Why are they copying each other!!???


----------



## HarpsichordConcerto (Jan 1, 2010)

Too much time on your hands, folks.


----------



## Olias (Nov 18, 2010)

I'm honor bound to point out that Brahms actually wrote about 25 string quartets but he only published three. He burned the rest.


----------



## HarpsichordConcerto (Jan 1, 2010)

Olias said:


> I'm honor bound to point out that Brahms actually wrote about 25 string quartets but he only published three. He burned the rest.


Brahms the insecured old fart.  Publishing just one or all 25, I doubt it would have made a huge difference. Thinking about composers who wrote many pieces in one genre, most of the time, we think highly of them by the quality over the quantity anyway, whether it was 106+ symphonies or 9.


----------



## elgar's ghost (Aug 8, 2010)

waldvogel said:


> Any Brahms song cycles? Schumann wrote one - Dichterliebe.
> 
> Coincidences, by definition, do occur.


Brahms: Die schoene Magelone.

Schumann: Liederkreis (2 different cycles), Dichterliebe, Frauenliebe und -leben, Myrthen...


----------



## Webernite (Sep 4, 2010)

Yeah, the idea that Brahms planned his whole catalogue out in advance just so that it would match up with Schumann's can't really be taken seriously. Not to mention that Brahms started a Fifth Symphony in A major but abandoned it, and also (if I remember correctly) started a second Violin Concerto and another Double Concerto but abandoned those too.

On the other hand, there _are _plenty of references to Schumann in Brahms's works, some of them fairly obvious. Almost nobody has heard of Schumann's Festival Overture on the "'Rhine Wine Song" for Tenor, Chorus and Orchestra Op. 123 (and even I haven't actually _heard_ it), but it's obviously related in some way to Brahms's Academic Festival Overture, which also makes use of drinking songs, albeit without the singers. The relationship that Eusebius12 suggests between Brahms's Op. 116 and Schumann's _Kreisleriana_ Op. 16 seems pretty likely to me, although I hadn't noticed it before. Looking out for references like this is a lot of fun, even if it's also a complete waste of time!


----------



## Klavierspieler (Jul 16, 2011)

Sid James said:


> Our very own Peter Sculthorpe has put down 18 string quartets to date, same as Beethoven, does this mean anything?


Beethoven wrote 18 string quartets? Where can I get my hands on these last two?


----------



## violadude (May 2, 2011)

Klavierspieler said:


> Beethoven wrote 18 string quartets? Where can I get my hands on these last two?


He wrote 18 if you count the Grosse Fugue as a separate string quartet and the early F major quartet (the early one not part of the op. 18 quartets).


----------



## Sid James (Feb 7, 2009)

Webernite said:


> ...Looking out for references like this is a lot of fun, even if it's also a complete waste of time!
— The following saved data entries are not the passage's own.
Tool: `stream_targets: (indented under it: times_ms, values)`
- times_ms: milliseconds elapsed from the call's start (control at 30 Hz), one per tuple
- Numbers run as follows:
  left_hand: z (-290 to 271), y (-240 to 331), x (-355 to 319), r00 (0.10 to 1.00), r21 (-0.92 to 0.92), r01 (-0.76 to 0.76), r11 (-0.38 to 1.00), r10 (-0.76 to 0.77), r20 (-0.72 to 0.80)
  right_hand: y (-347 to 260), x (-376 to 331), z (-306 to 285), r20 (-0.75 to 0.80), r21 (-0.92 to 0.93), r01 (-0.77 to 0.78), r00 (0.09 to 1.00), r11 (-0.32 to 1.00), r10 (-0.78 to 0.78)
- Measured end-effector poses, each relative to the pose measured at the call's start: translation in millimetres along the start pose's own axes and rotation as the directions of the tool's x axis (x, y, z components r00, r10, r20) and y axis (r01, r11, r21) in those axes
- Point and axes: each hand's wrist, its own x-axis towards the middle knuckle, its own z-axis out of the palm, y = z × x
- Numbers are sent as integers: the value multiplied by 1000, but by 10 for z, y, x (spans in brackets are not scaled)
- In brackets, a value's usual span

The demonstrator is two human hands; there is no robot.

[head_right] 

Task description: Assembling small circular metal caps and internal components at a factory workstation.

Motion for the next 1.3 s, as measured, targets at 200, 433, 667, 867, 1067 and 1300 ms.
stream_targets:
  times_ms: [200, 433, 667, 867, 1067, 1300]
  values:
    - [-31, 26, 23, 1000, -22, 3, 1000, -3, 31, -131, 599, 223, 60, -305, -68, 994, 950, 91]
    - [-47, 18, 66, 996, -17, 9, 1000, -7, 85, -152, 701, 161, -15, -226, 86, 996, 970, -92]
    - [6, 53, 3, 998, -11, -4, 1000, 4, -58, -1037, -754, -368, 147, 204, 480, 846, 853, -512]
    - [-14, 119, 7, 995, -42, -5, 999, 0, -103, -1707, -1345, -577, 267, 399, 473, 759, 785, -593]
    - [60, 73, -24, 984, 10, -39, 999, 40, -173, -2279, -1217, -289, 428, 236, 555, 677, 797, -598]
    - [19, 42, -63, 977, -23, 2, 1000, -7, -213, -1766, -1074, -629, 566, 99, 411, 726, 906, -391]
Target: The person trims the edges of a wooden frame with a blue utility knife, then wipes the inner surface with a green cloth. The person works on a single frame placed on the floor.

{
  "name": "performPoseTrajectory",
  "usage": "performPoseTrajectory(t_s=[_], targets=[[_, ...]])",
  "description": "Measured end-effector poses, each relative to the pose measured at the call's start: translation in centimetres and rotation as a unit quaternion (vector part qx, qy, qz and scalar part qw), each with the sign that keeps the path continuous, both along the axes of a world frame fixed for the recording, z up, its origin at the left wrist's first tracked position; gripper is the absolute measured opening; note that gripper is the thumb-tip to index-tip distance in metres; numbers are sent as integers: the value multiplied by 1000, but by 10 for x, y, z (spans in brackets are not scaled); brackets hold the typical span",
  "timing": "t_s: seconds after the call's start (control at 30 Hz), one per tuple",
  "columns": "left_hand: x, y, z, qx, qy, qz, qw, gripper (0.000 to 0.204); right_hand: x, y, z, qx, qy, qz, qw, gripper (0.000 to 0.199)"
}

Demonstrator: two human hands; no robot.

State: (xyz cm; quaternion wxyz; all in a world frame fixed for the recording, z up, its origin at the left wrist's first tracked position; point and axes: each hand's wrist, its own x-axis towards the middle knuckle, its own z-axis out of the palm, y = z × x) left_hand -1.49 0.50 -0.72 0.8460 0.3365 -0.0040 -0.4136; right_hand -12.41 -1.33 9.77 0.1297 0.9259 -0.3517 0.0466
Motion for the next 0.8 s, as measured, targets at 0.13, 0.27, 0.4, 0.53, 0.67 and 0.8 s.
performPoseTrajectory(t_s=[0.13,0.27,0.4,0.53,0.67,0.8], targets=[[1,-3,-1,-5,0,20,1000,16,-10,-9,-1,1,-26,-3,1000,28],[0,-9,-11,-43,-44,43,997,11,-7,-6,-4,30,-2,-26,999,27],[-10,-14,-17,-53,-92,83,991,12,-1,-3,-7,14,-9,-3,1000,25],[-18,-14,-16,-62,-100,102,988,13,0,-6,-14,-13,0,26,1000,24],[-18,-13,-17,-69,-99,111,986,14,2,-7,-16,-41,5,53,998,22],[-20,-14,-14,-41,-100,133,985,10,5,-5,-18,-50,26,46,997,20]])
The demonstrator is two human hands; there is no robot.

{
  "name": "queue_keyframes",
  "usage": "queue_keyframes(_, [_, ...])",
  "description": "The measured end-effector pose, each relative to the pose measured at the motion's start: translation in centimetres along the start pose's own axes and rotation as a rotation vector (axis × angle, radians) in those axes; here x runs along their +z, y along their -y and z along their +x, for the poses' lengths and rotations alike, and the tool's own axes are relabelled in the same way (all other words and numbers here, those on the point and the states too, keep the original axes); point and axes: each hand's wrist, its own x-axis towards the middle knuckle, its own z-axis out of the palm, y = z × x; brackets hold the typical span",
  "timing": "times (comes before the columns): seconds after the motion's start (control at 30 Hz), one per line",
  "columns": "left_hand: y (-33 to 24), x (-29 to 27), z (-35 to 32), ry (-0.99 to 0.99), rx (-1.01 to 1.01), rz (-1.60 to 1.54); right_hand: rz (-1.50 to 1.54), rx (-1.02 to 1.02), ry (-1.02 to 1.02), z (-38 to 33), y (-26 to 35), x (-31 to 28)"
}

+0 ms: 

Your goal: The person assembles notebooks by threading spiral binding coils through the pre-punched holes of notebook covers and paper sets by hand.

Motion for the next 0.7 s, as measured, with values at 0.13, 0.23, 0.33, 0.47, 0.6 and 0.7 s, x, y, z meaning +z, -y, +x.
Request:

Well, if the reference is something intrinsic to the piece, then it's more interesting than just number crunching. I know Bruckner briefly quotes a tune by Wagner in his _Symphony #7,_ as a tribute to the man who died while Bruckner was working on that symphony. These kinds of things are interesting and relevant, and shed light on the piece itself.

& regarding this question -



Klavierspieler said:


> Beethoven wrote 18 string quartets? Where can I get my hands on these last two?


This is what I was trying to say -



violadude said:


> He wrote 18 if you count the Grosse Fugue as a separate string quartet and the early F major quartet (the early one not part of the op. 18 quartets).


...but it's a bit trickier, as Beethoven did write at least one SQ as a transcription of one of his piano sonatas, & he also left behind fragments and movements of other SQ's. This kind of thing shows, as people have pointed out with regards to other composers above, that only counting numbered works leaves out unnumbered ones, or ones without opuses, &/or that haven't been published, etc...


----------